Variables with missing values: sex (n = 18); NOS: Non-Otherwise Specified; 95%CI: 95% confidence interval.
Finally, Table 5 shows factors independently associated with in-hospital mortality in the multivariate logistic regression analysis. Age (the older the more likely), men (being male increases the probability of death by 16%), suffering a "non-specified" fracture (67% more likely to die), higher scores in the Charlson Index (up to 5.4 times more likely to die if the Charlson Index ranking is 3 or more) and RMI score (up to 6.4 times more likely to die if RMI scores are 12 or more) were independent factors associated with higher mortality. The type of surgery and the timing of surgery were not associated with in-hospital mortality after adjusting for the other variables in the model. Adjusted mortality was seen to decrease over the study period. The model showed a moderate discriminative power (C-Statistic: 0.74), whereas calibration was weak (p Hoshmer-Lemeshow test = 0.006).
Table 5.
OR | 95CI OR | p | ||
---|---|---|---|---|
Age | 60-69 years | 1.00 | ||
70-79 years | 1.61 | 1.12; 2.30 | 0.009 | |
80-89 years | 2.11 | 1.47; 3.03 | < 0.001 | |
90+ years | 2.40 | 1.63; 3.54 | < 0.001 | |
Sex | Man | 1.00 | ||
Woman | 0.89 | 0.80; 0.99 | 0.032 | |
Fracture | Intracapsular | 1.00 | ||
NOS | 1.67 | 1.27; 2.19 | < 0.001 | |
Charlson | 0 | 1.00 | ||
index | 1 | 1.49 | 1.29; 1.72 | < 0.001 |
2 | 2.49 | 2.13; 2.91 | < 0.001 | |
3 | 3.36 | 2.55; 4.43 | < 0.001 | |
> 3 | 5.37 | 4.09; 7.04 | < 0.001 | |
Risk | 0 | 1.00 | ||
mortality | 7-12 | 2.02 | 1.59; 2.59 | < 0.001 |
index | > 12 | 6.38 | 4.85; 8.38 | < 0.001 |
Year | 2002 | 1.00 | ||
2004 | 0.90 | 0.81; 1.00 | 0.052 | |
2005 | 0.84 | 0.74; 0.95 | 0.005 |
Multivariate logistic regression analysis.
n = 56482 (18 cases with missing data for the sex variable); r2 = 0.095; p < 0.0001; C-Statistic: 0.745; p(Hosmer-Lemeshow) = 0.006. Non-significant variables: Type of surgery (arthroplasty vs. internal fixation), time to surgery (early vs. delayed). OR: odds ratio; 95CI: 95% confidence interval.

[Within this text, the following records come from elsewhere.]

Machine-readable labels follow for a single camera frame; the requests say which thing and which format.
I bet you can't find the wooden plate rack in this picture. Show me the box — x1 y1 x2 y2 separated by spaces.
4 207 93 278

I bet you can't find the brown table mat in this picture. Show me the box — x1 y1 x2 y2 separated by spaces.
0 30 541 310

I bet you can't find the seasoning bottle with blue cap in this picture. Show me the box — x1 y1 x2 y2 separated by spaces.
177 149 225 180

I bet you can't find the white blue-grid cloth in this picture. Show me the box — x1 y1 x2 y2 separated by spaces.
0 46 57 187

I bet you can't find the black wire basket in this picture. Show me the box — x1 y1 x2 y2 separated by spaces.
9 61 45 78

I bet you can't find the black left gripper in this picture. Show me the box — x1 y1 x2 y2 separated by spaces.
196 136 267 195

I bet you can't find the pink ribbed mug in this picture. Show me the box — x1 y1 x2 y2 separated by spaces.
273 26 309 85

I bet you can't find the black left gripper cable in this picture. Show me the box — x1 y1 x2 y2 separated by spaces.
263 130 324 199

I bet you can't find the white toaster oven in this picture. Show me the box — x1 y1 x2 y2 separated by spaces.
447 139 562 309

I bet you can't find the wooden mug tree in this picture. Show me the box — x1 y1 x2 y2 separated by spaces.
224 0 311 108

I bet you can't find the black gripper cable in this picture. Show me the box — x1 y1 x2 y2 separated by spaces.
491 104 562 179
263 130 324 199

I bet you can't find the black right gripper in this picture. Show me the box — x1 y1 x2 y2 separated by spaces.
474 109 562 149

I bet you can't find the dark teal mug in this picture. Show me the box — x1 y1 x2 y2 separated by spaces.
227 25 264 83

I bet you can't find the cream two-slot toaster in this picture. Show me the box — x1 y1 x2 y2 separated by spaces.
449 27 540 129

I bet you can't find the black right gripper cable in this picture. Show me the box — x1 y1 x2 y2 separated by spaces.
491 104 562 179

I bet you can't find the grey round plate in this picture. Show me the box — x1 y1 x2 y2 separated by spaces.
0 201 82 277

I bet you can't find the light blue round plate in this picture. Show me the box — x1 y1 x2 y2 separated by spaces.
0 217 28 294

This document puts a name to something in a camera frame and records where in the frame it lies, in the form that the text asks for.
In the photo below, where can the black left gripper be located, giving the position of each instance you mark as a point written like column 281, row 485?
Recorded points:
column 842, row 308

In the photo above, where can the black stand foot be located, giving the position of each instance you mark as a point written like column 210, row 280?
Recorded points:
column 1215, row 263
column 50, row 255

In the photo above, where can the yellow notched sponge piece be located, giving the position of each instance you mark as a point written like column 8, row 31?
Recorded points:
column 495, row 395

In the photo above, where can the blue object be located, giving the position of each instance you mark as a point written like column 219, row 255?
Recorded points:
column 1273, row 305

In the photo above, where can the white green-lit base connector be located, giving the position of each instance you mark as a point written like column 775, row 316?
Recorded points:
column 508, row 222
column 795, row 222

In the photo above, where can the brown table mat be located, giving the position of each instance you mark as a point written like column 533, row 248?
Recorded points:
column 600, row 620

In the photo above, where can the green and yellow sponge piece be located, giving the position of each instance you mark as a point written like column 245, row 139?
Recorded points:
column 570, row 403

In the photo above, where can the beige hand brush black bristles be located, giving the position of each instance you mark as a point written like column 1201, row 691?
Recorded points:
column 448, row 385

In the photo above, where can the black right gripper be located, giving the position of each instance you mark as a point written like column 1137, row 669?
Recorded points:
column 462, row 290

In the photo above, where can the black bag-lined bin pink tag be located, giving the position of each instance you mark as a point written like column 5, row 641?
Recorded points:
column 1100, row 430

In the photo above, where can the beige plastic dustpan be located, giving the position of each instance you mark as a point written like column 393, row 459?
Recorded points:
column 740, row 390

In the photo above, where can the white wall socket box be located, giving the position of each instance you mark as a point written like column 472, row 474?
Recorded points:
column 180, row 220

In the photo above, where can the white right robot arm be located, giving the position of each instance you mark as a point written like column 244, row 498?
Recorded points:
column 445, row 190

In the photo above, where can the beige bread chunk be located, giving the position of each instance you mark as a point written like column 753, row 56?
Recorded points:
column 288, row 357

In the complementary analysis, 1) the hospital-aggregated proportion of late surgery was not linearly related with the hospital-aggregated mortality in patients operated on for hip fracture (Additional File 3); 2) in the multi-level analysis, around 2% of the variance in risk mortality would be attributable to the hospital level (with 13 hospitals significantly over or under the expected mortality) but we did not find evidence that the effect of delayed surgery on mortality was different across hospitals (Additional File 4) the instrumental variable approach using the admission day-of-the-week as an instrumental variable did not affect the (lack of) relationship between early surgery and in-patient mortality in the adjusted analysis (Additional File 5).
Discussion
This cohort study on the relationship between early repair of hip fracture and in-hospital mortality draws out an (unadjusted) absolute difference in the risk of mortality of 0.57 (95%CI: 0.19 to 0.94) favouring early surgery over delayed. However, patients undergoing delayed surgery were older and had higher severity as measured by the Charlson and the RMI indexes and, therefore, a higher mortality risk. Timeliness on surgery was not found to be related to mortality once confounding factors such as age, sex, chronic comorbidities as well as severity of illness were controlled for in the multivariate analysis. Complementary analysis at hospital aggregated level, multi-level analysis and the instrumental variable approach do not alter these results, which are consistent with most of the studies that have used risk adjustment measures to determine whether patient condition, as opposed to the organization of care, explained the variation in death.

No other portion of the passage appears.